Когда сидишь в окопе и видишь рядом знакомые лица, бомбы, снаряды и мины кажутся не такими уж страшными. Сергеев, похудевший, осунувшийся и оттого вроде еще более высокий, сегодня прямо-таки удивил нас. Кто бы мог подумать, что он способен отказаться от лишнего кусочка картошки? И тем не менее, когда ее делили, он сказал, показывая на меня:
— А не окажется ли так, ребята, что наш нарком связи не получит свою долю ни здесь, ни у Василия Ивановича? К тому же, — он, лукаво прищурившись, посмотрел на картофелины, — воевать, говорят, лучше на пустой желудок. Давайте отдадим ему порцию Бокова, а он за это принесет нам добрые вести. Ну, скажем, что «катюши» только и ждут, чтоб мы им подмигнули, и польют огнем фашистов…
Рузин — сейчас он будет вместо Бокова первым номером у пулемета — согласно кивает. Якимович дает мне тряпочку, в которую завернута пожелтевшая, слипшаяся соль. Я лизнул ее пару раз — ну и вкуснятина! — и вернул Юре, а он отгрыз кусочек и стал сосать, будто эта соль была слаще шоколада.
Малихин не позволяет мне больше задержаться ни на минуту — ему необходимо, чтоб связной неотлучно был при командире роты и чтоб приказы передавались как можно быстрее. К тому же он на меня немного сердит, косо поглядывает из-под кустистых бровей. Так получилось, что из-за меня ему пришлось сейчас отослать еще троих из елисеевского отделения, которое и без того уже сильно поредело.
Произошло это так.
Как я говорил, старший лейтенант старался использовать каждую относительно свободную минуту, чтоб еще чему-нибудь нас научить, неважно, была перед ним вся рота или только один курсант. Так было и на сей раз. Глядя в полевой бинокль, он втолковывал нам, четырем окружившим его связным:
— Перед боем очень важно знать, что собирается предпринять враг. Знать надо точно, а не строить планы, предположения, пытаться самим решить за противника.
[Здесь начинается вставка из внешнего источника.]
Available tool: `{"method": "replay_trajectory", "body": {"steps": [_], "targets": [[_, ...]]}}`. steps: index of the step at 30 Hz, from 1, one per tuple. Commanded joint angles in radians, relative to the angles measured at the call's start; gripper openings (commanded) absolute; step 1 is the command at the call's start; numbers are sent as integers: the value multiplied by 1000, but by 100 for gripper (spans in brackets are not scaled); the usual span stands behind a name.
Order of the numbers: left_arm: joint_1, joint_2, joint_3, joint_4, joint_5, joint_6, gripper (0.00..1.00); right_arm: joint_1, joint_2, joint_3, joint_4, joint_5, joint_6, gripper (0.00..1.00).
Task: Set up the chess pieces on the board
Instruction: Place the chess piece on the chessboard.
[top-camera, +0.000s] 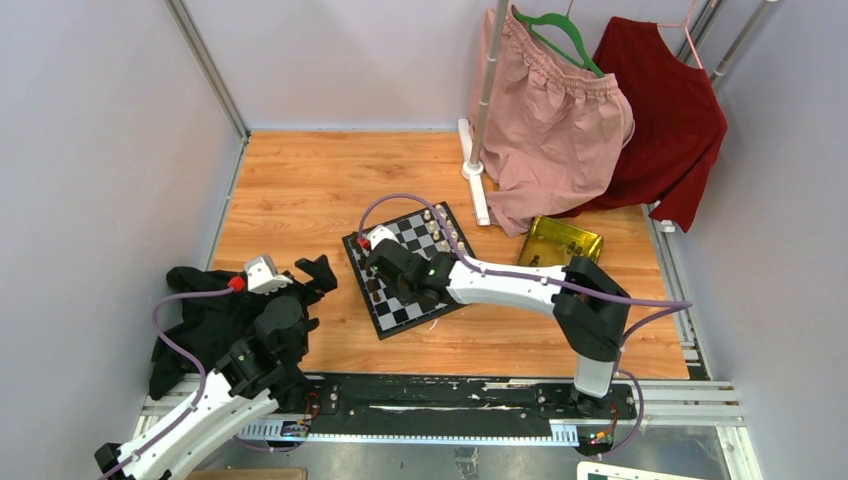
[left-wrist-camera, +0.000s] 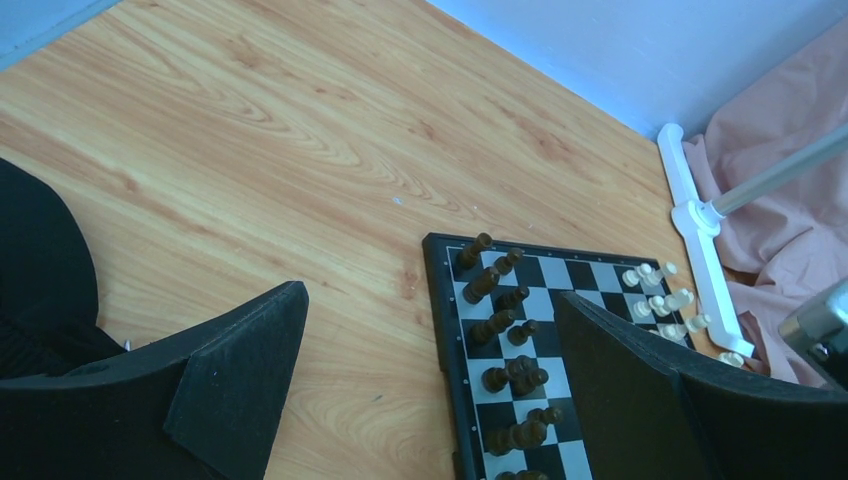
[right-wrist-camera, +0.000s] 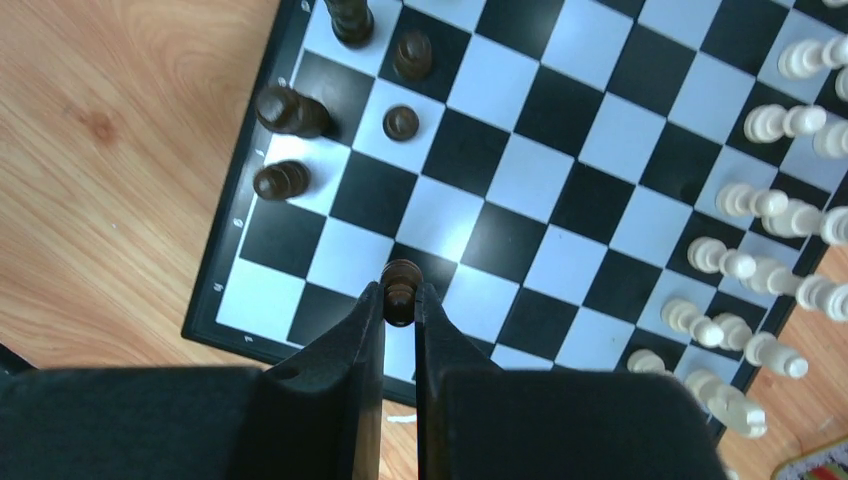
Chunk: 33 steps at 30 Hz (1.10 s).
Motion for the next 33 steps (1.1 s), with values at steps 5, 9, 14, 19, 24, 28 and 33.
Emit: {"method": "replay_trajectory", "body": {"steps": [5,9,14,19,24,28,33], "targets": [[-1,-18,27,-21,-20,-20,100,10,110,122,9,-39,-35,0],[-1,-35,31,-33,-28,-18,100,10,144,147,3,-46,-39,0],[-1,-57,27,-44,-32,-16,100,10,170,168,3,-50,-43,0],[-1,-62,30,-50,-32,-16,100,8,196,180,1,-54,-45,0],[-1,-65,29,-53,-32,-16,100,4,210,183,1,-54,-43,0],[-1,-68,28,-55,-30,-18,100,-5,213,174,3,-51,-40,0],[-1,-69,24,-56,-30,-18,100,-13,220,169,6,-53,-39,0]]}}
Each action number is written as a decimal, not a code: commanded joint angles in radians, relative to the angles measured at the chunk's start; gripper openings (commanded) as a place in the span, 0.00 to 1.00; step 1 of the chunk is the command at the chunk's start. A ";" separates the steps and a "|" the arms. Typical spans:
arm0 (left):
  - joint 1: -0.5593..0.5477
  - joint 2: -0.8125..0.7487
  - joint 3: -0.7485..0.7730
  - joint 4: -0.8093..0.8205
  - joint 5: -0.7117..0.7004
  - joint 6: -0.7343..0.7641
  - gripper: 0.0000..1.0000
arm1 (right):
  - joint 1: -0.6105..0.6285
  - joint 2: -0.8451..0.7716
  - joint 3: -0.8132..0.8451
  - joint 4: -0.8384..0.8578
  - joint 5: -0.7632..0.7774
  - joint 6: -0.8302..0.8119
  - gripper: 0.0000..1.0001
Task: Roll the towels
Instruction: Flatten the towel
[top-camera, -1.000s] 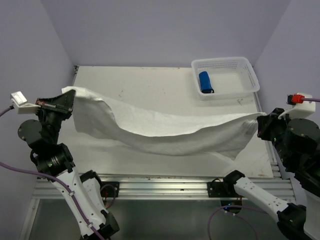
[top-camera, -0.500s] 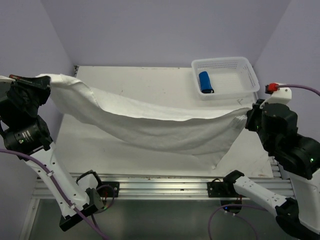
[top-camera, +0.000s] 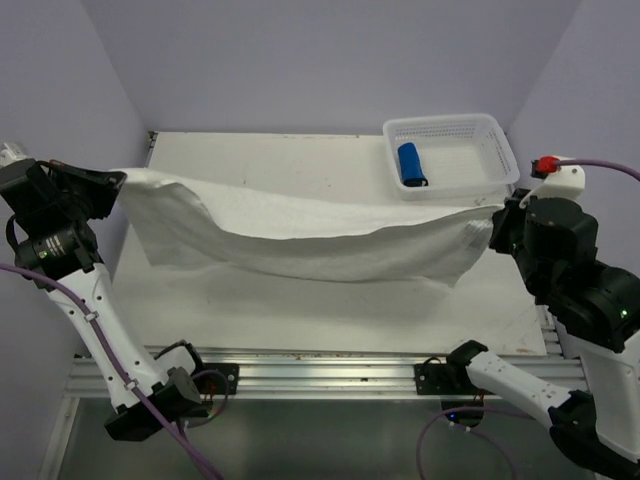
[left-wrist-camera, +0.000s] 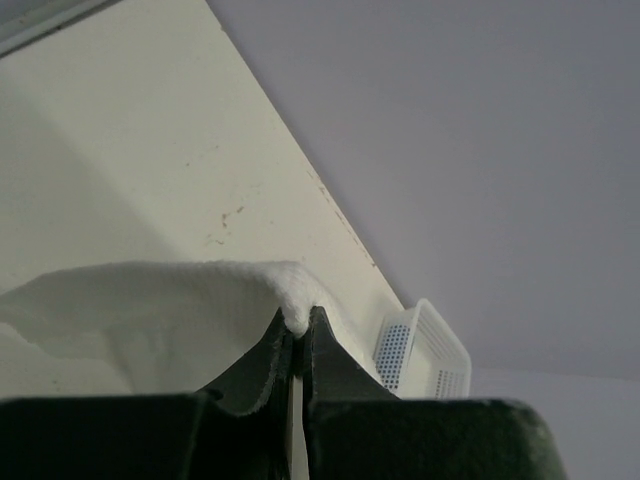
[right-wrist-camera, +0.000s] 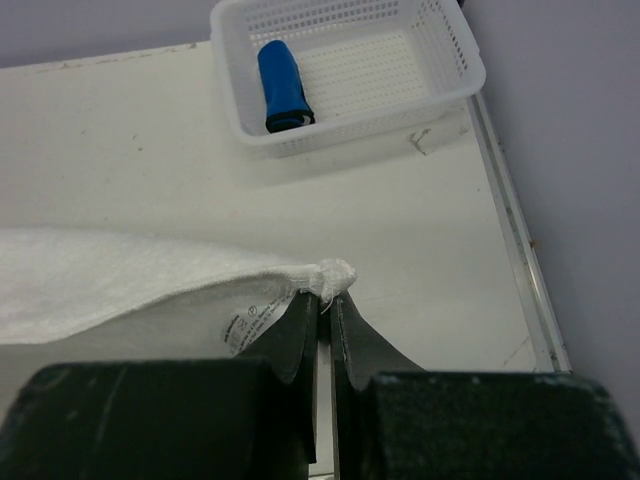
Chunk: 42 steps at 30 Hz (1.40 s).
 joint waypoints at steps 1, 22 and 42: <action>0.003 -0.049 -0.053 0.095 0.139 -0.078 0.05 | -0.003 -0.039 0.043 -0.049 0.027 0.008 0.00; 0.025 -0.148 -0.078 0.129 0.170 -0.269 0.00 | -0.003 -0.048 0.222 -0.210 0.114 0.059 0.00; 0.025 -0.132 -0.244 0.354 -0.152 -0.257 0.00 | 0.003 0.095 -0.038 0.035 0.183 0.088 0.00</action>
Это может привести к ошибке, а за ошибки приходится расплачиваться человеческой кровью. — Он оторвался от бинокля и стал внимательно в нас вглядываться, будто напряженно искал что-то и не мог найти. — Кто из курсантов знает немецкий?
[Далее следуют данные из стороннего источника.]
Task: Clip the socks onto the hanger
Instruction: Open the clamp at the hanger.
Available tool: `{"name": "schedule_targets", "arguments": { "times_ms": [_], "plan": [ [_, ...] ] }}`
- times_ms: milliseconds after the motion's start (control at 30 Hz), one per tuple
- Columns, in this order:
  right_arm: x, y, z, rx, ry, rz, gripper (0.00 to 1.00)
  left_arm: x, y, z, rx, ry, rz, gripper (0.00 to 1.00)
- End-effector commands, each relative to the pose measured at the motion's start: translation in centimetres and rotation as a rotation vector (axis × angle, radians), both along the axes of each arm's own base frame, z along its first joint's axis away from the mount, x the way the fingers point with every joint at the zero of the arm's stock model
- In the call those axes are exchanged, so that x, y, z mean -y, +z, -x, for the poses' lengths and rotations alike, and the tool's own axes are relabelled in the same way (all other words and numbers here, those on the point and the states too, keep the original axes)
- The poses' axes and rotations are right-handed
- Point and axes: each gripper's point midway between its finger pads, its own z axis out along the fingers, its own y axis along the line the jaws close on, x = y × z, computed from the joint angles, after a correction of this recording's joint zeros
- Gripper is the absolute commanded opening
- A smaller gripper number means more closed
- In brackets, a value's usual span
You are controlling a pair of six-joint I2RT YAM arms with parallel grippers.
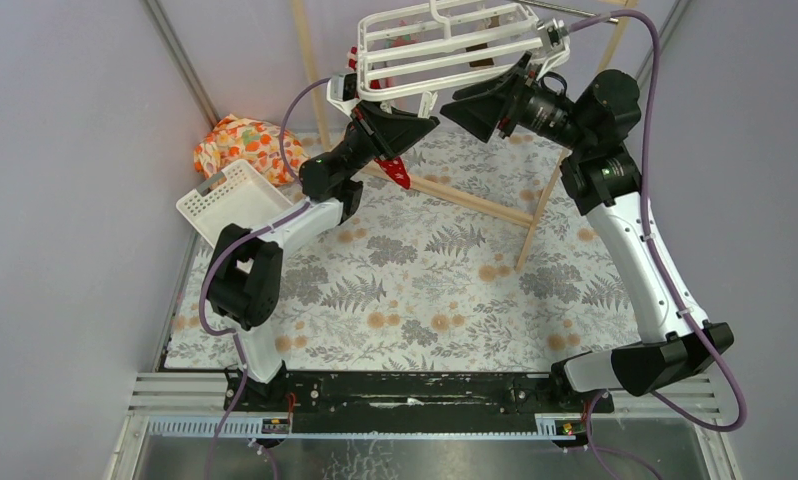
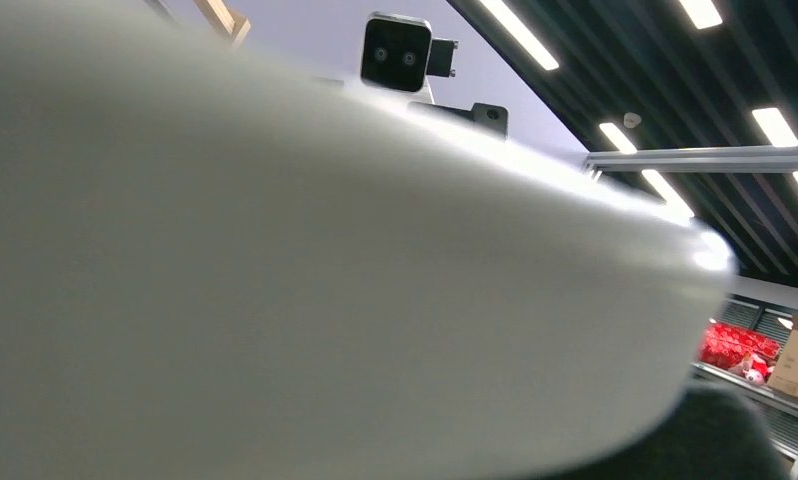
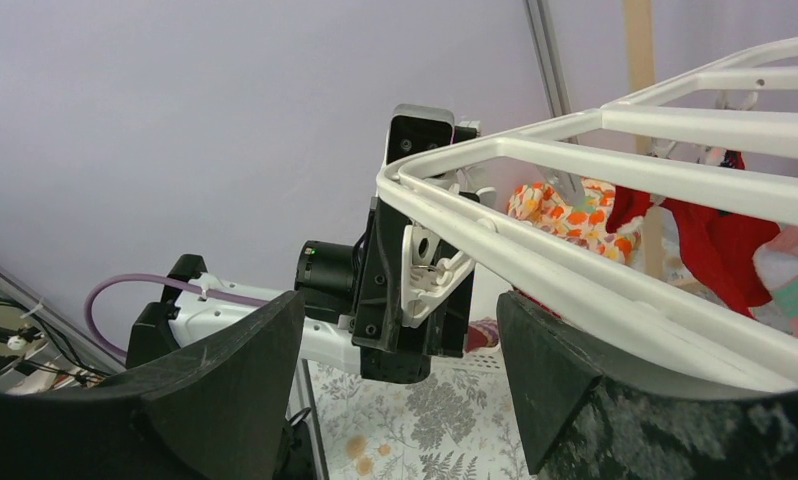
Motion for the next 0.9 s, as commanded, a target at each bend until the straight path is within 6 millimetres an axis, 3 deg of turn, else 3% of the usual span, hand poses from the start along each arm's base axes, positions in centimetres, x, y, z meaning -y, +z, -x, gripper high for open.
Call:
{"name": "schedule_targets", "arguments": {
  "times_ms": [0,867],
  "plan": [
    [-0.5,1.2,0.3,0.012,-0.006,-0.015,0.78,-0.2,0.6,1.1,0.030,-0.051,0.011,0.00],
    [-1.4,-0.9,-0.8,0.026,-0.099,-0.005,0.78,0.7,0.3,0.4,0.023,-0.065,0.022,0.00]
  ]
}}
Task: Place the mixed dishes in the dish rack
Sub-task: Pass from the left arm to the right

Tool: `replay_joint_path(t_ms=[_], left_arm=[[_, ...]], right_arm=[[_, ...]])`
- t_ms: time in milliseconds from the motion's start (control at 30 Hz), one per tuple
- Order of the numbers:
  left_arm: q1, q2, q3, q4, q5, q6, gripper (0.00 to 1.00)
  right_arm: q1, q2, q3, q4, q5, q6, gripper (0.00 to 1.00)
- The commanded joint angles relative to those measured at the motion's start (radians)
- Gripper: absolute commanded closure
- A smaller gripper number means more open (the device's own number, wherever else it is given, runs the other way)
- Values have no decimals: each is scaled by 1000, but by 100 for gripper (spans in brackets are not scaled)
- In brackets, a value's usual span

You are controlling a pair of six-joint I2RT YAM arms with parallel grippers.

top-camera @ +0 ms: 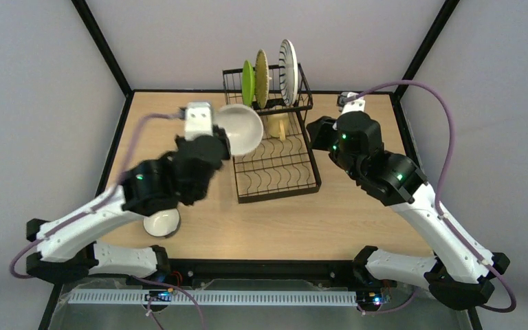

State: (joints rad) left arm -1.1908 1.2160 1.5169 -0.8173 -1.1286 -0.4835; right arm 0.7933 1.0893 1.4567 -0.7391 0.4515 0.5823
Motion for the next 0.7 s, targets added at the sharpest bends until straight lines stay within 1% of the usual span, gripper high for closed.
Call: replay_joint_path(t_ms=[0,133,233,333,400,467,667], left_arm=[[66,9,82,289,327,100,98],[77,21,85,336,460,200,98],[98,39,83,366,591,284,98],[99,68,94,373,666,406,98],[99,82,93,382,674,473,98],[99,85,77,413,651,560,98],[103,85,25,565,575,713,98]], right_arm=[[5,2,38,-31,12,-23,44],[5,-13,25,17,-55,-78,45],[4,-37,4,63,-107,-151,45],[5,-61,0,93,-136,-206,45],[5,-73,21,87,-145,-218,45],[4,-72,52,59,-152,-219,45],[5,-69,110,-39,-175,-198,46]])
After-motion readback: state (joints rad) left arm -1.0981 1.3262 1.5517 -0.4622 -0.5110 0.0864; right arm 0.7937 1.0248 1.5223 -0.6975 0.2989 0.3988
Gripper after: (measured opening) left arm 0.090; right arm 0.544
Я подумал, что он имеет в виду лишь тех, кто стоял рядом с ним, то есть нас четверых, и потому не мог не ответить:
— Не в совершенстве, но немного знаю.
— А кто еще из вашего взвода? Надо как можно быстрее привести живого немца.
— Очень хорошо знает Юренев. Немного слабее — Пименов и Якимович.
— Передайте Малихину, что это и будет тройка по захвату «языка». Хотя нет, погодите. Вместо Пименова пусть пошлет Сергеева, он сильнее и стреляет лучше. Если до одиннадцати ноль-ноль немцы не перейдут в наступление, группа выступит. Хорошо было бы захватить связного-мотоциклиста, они без конца курсируют по дороге. Это был бы «язык» что надо. Вернуться они обязаны не позже пятнадцати ноль-ноль. Ясно?
Малихин разъясняет Юре, Олегу и Коле их задачу. Они должны рощицей пробраться к дороге, а я поползу назад к Ивашину. Вещмешки им брать с собой ни к чему, и Юра ищет что-то в своем «сидоре». Мы все старались освободиться от вещей, без которых хоть как-нибудь можно было обойтись, и только Юрин вещмешок по-прежнему набит до отказа. Вот он вытаскивает моток тонкой проволоки и продолжает рыться. У Сергеева иссякает терпение.